Supplied information:
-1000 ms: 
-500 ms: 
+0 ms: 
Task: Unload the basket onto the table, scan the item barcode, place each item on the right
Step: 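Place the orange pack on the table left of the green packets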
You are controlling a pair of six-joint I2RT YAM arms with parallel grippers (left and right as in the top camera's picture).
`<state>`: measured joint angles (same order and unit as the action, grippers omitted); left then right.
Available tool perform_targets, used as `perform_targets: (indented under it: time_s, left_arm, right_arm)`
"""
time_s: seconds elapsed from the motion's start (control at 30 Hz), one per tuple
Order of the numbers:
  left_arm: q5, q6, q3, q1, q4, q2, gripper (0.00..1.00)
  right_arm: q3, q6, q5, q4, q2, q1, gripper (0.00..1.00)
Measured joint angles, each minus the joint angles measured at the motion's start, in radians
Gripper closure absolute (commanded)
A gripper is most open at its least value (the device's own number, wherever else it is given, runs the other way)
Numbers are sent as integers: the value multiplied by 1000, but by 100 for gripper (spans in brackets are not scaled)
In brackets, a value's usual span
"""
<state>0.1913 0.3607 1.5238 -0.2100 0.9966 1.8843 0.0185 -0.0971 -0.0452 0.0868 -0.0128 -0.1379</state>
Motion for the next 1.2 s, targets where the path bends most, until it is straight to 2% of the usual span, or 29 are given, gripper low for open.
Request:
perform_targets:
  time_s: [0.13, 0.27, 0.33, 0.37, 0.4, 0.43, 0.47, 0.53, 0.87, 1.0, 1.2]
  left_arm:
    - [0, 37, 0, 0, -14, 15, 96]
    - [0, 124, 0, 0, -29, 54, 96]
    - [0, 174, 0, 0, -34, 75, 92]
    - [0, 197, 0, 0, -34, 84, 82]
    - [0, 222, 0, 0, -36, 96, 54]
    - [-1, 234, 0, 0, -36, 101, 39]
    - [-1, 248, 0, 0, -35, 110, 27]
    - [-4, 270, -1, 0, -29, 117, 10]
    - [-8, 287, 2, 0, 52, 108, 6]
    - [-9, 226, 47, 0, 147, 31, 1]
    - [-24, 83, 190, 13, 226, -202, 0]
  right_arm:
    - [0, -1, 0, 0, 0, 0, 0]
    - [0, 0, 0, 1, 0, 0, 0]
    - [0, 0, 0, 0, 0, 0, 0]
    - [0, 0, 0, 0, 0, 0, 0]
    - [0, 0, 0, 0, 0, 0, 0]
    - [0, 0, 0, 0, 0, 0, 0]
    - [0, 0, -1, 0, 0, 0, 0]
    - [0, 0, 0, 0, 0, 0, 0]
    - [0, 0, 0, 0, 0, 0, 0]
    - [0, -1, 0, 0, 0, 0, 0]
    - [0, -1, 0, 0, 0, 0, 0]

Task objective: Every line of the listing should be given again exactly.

Solution for this task:
-1000 ms: 
-500 ms: 
+0 ms: 
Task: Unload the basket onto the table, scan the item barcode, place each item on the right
Step: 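Place the orange pack on the table left of the green packets
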You are controlling a pair of six-joint I2RT YAM arms with parallel grippers (left and right as in the top camera's picture).
`<state>`: measured joint angles (same order and unit as the action, grippers omitted); left then right.
Available tool perform_targets, used as `perform_targets: (indented under it: time_s, left_arm, right_arm)`
"""
time_s: seconds elapsed from the motion's start (control at 30 Hz), one per tuple
Order of the numbers:
  left_arm: q5, q6, q3, q1, q4, q2, gripper (0.00..1.00)
  right_arm: q3, q6, q5, q4, q2, q1, gripper (0.00..1.00)
Measured joint angles, each minus the joint angles measured at the motion's start, in radians
Gripper closure absolute (commanded)
A gripper is most open at its least value (the device's own number, wherever else it is given, runs the other way)
Numbers are sent as integers: the value multiplied by 1000, but by 100 for gripper (spans in brackets are not scaled)
In brackets, a value's usual span
"""
<state>0.1913 0.3607 1.5238 -0.2100 0.9966 1.8843 0.0185 -0.0971 -0.0452 0.0868 -0.0128 -0.1379</state>
Motion for the next 1.2 s, targets where the path bends most, until it is straight to 2% of the usual span, or 29 are given, gripper low for open.
Request:
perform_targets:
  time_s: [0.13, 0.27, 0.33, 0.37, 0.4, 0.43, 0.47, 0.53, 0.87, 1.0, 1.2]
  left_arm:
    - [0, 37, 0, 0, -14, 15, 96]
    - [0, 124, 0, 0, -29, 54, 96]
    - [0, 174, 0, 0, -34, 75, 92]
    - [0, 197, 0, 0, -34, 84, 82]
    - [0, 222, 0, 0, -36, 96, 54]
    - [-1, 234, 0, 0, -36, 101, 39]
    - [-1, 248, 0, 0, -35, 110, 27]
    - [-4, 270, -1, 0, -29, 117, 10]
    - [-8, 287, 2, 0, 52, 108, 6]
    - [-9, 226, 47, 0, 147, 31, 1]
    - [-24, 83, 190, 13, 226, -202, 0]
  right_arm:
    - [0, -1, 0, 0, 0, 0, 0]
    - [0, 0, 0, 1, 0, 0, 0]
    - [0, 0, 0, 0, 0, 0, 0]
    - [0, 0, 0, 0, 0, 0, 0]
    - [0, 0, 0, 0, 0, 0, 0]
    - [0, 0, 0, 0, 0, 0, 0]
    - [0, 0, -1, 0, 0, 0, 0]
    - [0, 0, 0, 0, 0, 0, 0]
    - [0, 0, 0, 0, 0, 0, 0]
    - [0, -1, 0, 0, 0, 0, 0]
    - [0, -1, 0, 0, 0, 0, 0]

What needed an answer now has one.